If you grew up in the Midwest, odds are you’ve heard of lutefisk. And if you’ve never tasted this lye-soaked fish for yourself, it may be somewhat of an urban legend. (Find a hilarious definition here.) But annual lutefisk dinners held between October and February at Lutheran churches around the state are very real. They epitomize a comfort food experience, as well as Scandinavian tradition in small-town Minnesota.
This past fall, I attended the dinner at First Lutheran Church in Blooming Prairie, which attracts more than 1,000 guests each year.
Upon entering, the first thing I noticed was a smell that can only be described as unusually cooked seafood. Although it wasn’t pleasant, it was not pungent. We arrived at the 6:30 p.m. seating a little after 6 p.m., per the recommendation of a veteran dinner-goer named Sandy. Old friends and family greeted her, remarking, “This year is the best yet,” which heightened my already soaring excitement. Friendly faces working the dinner had an air of knowledge that they are a part of something that is important to both a culture and many families.
Some dressed in traditional Scandinavian dresses, others just in jeans. Like ushers in a busy showroom, they all worked together to make sure the guests knew when to sit, wait, stand up, and get in line. It soon became clear to the group around us that this was my first-time eating lutefisk, and many retired farmers made sure to give me a hard time.
Though the smell seemed to disappear initially, it did get a bit more intense as we entered the dining hall. Not offensive, mind you, just unfamiliar. Tables were filled 10 each, and as we were seated, we were instantly welcomed by a friendly mom and 12-year-old daughter duo offering decaf coffee. The lutefisk would be out in a moment, they added.
Joined in accompaniment, and perhaps necessity for non-lutefisk-eaters, the meal also featured Swedish meatballs, buttered corn, real mashed potatoes, dinner rolls, lefse, cranberry salad (I’ll get to that in a bit), and pitchers of melted butter. Yes, pitchers. Though there is also table butter for the rolls and lefse, pitchers of melted butter are extravagant, shocking, and so, so mandatory.
How to Eat Lutefisk
Lutefisk can be eaten multiple ways. I’m sure there are other mix-and-match options, but these seemed to be the most common in descending order:
- As one would normally eat a filet of fish, covered in melted butter
- Placed on buttered lefse, then rolled up, covered in more melted butter
- Or on top of mashed potatoes, covered in melted butter
Here’s the thing. Lutefisk is not bad when cooked perfectly. The first batch that came lived right up to expectations of flakiness and excellent preparation. It has an essence of fish and was very mild in flavor. Now put some melted butter and salt over the top and you have yourself the reason why so many hearty Midwesterners love it—it tastes like butter. Invite mashed potatoes to the party, and well, it’s a delicious, rich, and artery-clogging masterpiece. Cut through the fat with the somewhat famous cranberry salad/relish/fluff and it all makes sense.

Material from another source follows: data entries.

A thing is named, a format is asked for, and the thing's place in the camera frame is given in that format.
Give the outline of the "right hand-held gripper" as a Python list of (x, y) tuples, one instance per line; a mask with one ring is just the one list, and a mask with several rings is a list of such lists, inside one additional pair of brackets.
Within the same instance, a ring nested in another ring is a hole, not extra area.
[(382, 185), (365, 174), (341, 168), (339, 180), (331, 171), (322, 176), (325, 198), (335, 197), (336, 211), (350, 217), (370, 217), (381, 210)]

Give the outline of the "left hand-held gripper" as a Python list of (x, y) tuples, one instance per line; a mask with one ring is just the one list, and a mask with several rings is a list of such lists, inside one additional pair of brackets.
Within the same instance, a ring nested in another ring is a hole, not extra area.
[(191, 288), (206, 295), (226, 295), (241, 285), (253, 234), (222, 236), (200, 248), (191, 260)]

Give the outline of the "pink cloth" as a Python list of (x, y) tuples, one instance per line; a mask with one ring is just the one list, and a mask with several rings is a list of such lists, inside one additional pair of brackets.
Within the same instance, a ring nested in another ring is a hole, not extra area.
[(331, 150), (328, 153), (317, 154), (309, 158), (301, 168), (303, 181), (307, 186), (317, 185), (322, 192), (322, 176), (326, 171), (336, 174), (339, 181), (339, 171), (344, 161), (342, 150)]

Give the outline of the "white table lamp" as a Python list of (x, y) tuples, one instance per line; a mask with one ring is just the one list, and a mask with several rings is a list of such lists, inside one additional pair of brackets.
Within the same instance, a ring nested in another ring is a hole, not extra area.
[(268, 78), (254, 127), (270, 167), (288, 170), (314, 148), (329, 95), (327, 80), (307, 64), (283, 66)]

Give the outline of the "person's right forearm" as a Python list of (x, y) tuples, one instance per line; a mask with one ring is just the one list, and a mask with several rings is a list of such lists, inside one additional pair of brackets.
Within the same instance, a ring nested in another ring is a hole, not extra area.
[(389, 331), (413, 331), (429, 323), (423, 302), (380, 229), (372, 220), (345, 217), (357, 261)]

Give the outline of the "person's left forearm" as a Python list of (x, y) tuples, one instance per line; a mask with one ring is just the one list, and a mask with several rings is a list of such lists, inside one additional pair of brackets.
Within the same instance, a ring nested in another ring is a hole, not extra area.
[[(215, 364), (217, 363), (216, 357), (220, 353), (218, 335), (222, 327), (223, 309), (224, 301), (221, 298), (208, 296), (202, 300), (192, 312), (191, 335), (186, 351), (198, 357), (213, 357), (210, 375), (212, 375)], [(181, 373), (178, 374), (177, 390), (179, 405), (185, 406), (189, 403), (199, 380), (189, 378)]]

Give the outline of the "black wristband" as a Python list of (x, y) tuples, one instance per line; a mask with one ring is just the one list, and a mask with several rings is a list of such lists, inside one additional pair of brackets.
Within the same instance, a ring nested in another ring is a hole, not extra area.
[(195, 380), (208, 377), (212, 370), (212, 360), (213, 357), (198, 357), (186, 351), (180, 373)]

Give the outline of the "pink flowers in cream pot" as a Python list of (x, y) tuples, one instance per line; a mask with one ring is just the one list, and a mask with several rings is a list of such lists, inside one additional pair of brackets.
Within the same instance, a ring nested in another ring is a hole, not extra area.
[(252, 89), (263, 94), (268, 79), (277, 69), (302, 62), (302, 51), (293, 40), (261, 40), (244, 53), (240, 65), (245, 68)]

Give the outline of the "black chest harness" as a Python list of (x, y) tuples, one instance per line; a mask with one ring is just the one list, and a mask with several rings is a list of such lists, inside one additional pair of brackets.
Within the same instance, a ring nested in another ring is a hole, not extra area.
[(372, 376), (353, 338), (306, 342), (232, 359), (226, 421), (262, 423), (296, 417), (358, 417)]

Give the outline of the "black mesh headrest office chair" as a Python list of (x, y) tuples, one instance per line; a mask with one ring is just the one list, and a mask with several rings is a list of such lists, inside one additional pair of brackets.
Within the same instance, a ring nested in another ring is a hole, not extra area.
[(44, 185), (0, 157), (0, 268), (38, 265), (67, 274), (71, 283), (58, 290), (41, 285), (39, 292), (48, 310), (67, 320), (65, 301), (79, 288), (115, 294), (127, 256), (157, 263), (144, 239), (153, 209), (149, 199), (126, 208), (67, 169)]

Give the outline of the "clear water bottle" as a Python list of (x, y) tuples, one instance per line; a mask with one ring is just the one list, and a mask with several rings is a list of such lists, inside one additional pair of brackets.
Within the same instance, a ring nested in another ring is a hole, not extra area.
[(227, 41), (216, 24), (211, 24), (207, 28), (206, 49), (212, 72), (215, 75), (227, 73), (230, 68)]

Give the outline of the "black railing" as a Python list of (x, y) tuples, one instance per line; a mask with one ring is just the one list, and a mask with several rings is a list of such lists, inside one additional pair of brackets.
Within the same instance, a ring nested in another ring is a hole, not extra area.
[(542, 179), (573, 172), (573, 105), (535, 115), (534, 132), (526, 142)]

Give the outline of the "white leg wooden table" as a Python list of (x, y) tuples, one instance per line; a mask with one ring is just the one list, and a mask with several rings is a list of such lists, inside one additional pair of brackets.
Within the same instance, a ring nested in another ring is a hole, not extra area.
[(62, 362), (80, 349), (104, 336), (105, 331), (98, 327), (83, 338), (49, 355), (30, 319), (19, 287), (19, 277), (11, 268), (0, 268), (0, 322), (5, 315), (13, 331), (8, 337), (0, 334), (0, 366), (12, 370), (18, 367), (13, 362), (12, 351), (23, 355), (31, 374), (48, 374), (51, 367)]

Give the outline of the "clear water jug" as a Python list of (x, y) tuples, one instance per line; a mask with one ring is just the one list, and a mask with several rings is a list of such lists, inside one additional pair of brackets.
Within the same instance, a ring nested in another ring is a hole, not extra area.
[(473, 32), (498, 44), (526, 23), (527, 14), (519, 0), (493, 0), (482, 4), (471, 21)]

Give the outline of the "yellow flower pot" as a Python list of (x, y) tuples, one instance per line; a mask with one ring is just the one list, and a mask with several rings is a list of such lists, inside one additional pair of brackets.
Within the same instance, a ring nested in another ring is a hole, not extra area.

You can imagine how everything else pairs so willingly with the melted butter, which I am almost admitting was the main course. The meatballs, corn, and lefse soak up the remaining butter beautifully, and the meal comes together as does a traditional Thanksgiving dinner. Comforting, warm, hearty, and filling. Not an ounce as intimidating or obnoxious as once thought.
There is a reason why generations upon generations dig in multiple times a season. Blooming Prairie’s dinners are reservation-only due to outsized popularity and a legacy dating back to 1934. We observed one group all dressed in blue shirts with a line-up of towns on their backs marking a tour of lutefisk dinners around the region. It seems the more dinners you attend, the higher your lutefisk street cred.
And although this experience has left me more appreciative of my small-town roots (born and raised in Waseca), I find myself feeling the slight sting of nostalgia for something that still exists. The reality is that small towns do not live in a vacuum. Open minds are harder to come by. Accessibility to education and lack of diversity play a large role in the hardening of mentalities of small-town dwellers, causing dinners like these to become an afterthought to many of those in the metro area.
Some dinners have died off, including one famously eulogized in Forest Lake. But, Mindekirken, Bethlehem Lutheran Church and the American Swedish Institute in Minneapolis still host them each fall. First Lutheran Church in Columbia Heights (Jan. 18) and Dell Lutheran Church in Frost (Feb. 2) are still ahead in 2020.
Perhaps with more open minds and mouths we’ll be able to meet and gather around the table, together, for years to come. Just make sure there is plenty of butter.